## TO DO
Print out the entries, word for word.

## MATERIALS PROVIDED
⟨

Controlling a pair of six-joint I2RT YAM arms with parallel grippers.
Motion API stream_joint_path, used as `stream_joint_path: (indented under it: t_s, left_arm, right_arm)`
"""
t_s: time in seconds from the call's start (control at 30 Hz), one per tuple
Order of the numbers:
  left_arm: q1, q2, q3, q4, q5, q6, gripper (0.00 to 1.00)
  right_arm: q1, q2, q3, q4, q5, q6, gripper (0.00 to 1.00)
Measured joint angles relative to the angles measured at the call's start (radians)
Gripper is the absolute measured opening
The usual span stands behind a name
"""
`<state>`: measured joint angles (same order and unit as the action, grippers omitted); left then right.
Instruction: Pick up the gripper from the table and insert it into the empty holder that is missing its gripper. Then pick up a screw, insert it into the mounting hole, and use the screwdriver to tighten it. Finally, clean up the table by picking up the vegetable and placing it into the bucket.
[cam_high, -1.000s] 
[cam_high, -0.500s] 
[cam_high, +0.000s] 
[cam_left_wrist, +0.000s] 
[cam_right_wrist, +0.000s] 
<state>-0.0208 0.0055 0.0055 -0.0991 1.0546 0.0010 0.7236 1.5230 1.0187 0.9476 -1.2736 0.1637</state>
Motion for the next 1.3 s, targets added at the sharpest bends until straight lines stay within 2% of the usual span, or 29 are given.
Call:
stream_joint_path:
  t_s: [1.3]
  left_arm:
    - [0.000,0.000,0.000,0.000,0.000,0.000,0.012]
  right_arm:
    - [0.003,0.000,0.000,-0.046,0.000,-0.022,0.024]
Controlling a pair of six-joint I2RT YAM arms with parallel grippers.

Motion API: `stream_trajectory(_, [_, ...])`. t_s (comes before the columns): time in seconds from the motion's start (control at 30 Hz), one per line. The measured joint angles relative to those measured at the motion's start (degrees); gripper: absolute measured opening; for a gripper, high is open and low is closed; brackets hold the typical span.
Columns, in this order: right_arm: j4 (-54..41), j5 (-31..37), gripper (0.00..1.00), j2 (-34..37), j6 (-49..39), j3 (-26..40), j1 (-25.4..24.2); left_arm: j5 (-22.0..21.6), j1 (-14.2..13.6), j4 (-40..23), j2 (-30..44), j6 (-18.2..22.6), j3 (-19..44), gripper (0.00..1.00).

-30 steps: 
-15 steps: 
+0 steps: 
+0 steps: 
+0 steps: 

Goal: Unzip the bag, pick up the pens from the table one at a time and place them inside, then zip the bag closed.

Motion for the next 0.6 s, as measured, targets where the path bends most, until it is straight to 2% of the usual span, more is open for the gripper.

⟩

## OUTPUT
Controlling a pair of six-joint I2RT YAM arms with parallel grippers.
Motion API stream_joint_path, used as `stream_joint_path: (indented under it: t_s, left_arm, right_arm)`
"""
t_s: time in seconds from the call's start (control at 30 Hz), one per tuple
Order of the numbers:
  left_arm: q1, q2, q3, q4, q5, q6, gripper (0.00 to 1.00)
  right_arm: q1, q2, q3, q4, q5, q6, gripper (0.00 to 1.00)
Measured joint angles relative to the angles measured at the call's start (radians)
Gripper is the absolute measured opening
The usual span stands behind a name
"""
`<state>`: measured joint angles (same order and unit as the action, grippers omitted); left then right.
Instruction: Pick up the gripper from the table and insert it into the empty holder that is missing its gripper. Then pick up a screw, insert it into the mounting hole, and use the screwdriver to tighten it. Finally, clean up the table by picking up the vegetable and placing it into the bucket.
[cam_high, -1.000s] 
[cam_high, -0.500s] 
[cam_high, +0.000s] 
[cam_left_wrist, +0.000s] 
[cam_right_wrist, +0.000s] 
<state>-0.0208 0.0055 0.0055 -0.0991 1.0546 0.0010 0.7236 1.5230 1.0187 0.9476 -1.2736 0.1637</state>
Motion for the next 1.3 s, targets added at the sharpest bends until straight lines stay within 2% of the usual span, or 29 are given.
Call:
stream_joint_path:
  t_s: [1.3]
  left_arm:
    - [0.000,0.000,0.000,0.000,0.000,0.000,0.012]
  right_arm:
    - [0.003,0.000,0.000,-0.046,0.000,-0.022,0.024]
Controlling a pair of six-joint I2RT YAM arms with parallel grippers.

Motion API: `stream_trajectory(_, [_, ...])`. t_s (comes before the columns): time in seconds from the motion's start (control at 30 Hz), one per line. The measured joint angles relative to those measured at the motion's start (degrees); gripper: absolute measured opening; for a gripper, high is open and low is closed; brackets hold the typical span.
Columns, in this order: right_arm: j4 (-54..41), j5 (-31..37), gripper (0.00..1.00), j2 (-34..37), j6 (-49..39), j3 (-26..40), j1 (-25.4..24.2); left_arm: j5 (-22.0..21.6), j1 (-14.2..13.6), j4 (-40..23), j2 (-30..44), j6 (-18.2..22.6), j3 (-19..44), gripper (0.00..1.00).

-30 steps: 
-15 steps: 
+0 steps: 
+0 steps: 
+0 steps: 

Goal: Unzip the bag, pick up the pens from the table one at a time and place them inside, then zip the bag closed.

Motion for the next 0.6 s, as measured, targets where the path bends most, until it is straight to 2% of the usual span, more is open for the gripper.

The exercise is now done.